Thanks. I really wish parents and teachers could understand and work together to pressure governments into better schooling. Instead the government is very effective at divide and rule and blaming teachers for structural and funding issues those governments have created.

The whole teachers are shit thing could be hmm schools, some more than others, seem to be really struggling and have been for many years now. We have a shortage of teachers especially in stem subjects and teachers are leaving in droves saying conditions are too shite for them to continue. This can’t be good for our children’s education.
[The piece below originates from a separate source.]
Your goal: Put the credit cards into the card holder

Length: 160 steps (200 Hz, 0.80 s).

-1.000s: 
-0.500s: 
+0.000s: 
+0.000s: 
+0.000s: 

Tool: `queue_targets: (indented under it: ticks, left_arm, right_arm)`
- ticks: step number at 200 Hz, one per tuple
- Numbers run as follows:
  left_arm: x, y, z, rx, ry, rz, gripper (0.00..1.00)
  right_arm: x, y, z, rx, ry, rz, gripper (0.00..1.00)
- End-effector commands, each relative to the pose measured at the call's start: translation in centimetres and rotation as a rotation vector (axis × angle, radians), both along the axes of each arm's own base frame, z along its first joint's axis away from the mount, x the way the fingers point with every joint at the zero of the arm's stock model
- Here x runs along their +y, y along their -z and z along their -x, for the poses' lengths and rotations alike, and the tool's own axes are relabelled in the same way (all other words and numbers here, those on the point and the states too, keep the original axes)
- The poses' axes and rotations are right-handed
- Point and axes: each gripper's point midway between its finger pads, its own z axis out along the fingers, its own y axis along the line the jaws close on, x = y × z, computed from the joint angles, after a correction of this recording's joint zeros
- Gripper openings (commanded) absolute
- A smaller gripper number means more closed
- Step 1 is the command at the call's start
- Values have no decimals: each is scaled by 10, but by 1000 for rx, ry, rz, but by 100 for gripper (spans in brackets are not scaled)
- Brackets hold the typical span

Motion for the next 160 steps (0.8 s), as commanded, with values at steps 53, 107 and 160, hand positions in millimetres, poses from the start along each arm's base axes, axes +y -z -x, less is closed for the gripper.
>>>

Parents and teachers should pressure the government to improve conditions and funding in schools to make them good places to teach and learn so that kids and teachers want to be there.

Instead we get teachers are lazy entitled whinging bastards and we don’t care if they all quit.

Cheap divide and rule

toomanypillows · 17/06/2020 13:24

@TheHoneyBadger at least on a Teams training session I can turn my video off and doodle/read mumsnet/ chat to DS while I roll my eyes and sigh

MuminMama · 17/06/2020 13:28

Instead the government is very effective at divide and rule

ain't that the truth

OP posts:
TheHoneyBadger · 17/06/2020 13:30

True pillows Grin

It’s amusing that we’re all trained not to talk at people for long and to break up lessons etc in our own practice yet come inset I find myself sat passively losing the will to live while people read PowerPoints at me for hours.